BEGIN Provided entries
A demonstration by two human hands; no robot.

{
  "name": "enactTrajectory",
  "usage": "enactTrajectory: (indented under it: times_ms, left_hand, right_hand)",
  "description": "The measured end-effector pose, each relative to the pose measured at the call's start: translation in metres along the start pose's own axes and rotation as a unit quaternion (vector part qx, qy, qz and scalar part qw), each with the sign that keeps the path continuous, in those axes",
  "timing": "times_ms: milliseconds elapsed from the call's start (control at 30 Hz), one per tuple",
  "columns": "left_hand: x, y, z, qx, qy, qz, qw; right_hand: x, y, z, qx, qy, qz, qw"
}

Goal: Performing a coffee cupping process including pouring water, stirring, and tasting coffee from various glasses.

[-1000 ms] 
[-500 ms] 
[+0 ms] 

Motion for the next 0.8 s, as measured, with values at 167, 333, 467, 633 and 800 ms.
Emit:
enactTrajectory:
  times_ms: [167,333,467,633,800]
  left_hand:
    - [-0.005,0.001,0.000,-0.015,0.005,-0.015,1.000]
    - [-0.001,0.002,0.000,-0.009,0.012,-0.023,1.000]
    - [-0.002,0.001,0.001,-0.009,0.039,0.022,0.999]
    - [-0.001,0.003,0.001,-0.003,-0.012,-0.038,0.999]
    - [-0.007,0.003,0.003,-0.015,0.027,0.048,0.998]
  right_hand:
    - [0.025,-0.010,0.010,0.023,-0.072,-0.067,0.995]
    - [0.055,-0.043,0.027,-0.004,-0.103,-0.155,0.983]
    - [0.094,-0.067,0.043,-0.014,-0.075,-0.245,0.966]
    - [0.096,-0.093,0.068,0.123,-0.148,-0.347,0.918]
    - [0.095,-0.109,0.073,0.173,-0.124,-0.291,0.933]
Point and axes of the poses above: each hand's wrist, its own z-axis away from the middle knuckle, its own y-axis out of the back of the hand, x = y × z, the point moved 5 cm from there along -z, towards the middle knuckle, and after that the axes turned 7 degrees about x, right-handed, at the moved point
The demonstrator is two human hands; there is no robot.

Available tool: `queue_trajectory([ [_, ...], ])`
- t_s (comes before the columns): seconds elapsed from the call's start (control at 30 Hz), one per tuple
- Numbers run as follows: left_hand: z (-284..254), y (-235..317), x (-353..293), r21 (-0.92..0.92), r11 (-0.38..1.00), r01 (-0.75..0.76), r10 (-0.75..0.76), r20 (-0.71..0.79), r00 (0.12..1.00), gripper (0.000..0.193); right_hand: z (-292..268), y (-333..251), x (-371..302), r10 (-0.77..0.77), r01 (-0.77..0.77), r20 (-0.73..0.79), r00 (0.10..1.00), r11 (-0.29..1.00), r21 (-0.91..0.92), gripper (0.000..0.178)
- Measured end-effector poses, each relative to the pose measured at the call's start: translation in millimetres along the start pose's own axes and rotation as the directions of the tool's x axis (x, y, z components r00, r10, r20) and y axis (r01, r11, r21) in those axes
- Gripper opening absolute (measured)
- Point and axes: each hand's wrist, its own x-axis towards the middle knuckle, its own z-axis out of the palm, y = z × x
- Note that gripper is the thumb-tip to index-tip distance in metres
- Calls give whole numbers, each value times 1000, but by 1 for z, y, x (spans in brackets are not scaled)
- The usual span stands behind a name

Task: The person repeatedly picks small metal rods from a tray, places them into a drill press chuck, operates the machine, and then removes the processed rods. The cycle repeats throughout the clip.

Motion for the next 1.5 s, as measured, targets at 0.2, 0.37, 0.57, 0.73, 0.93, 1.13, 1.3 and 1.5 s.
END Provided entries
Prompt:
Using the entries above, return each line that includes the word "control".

Solution to this problem:
  "timing": "times_ms: milliseconds elapsed from the call's start (control at 30 Hz), one per tuple",
- t_s (comes before the columns): seconds elapsed from the call's start (control at 30 Hz), one per tuple

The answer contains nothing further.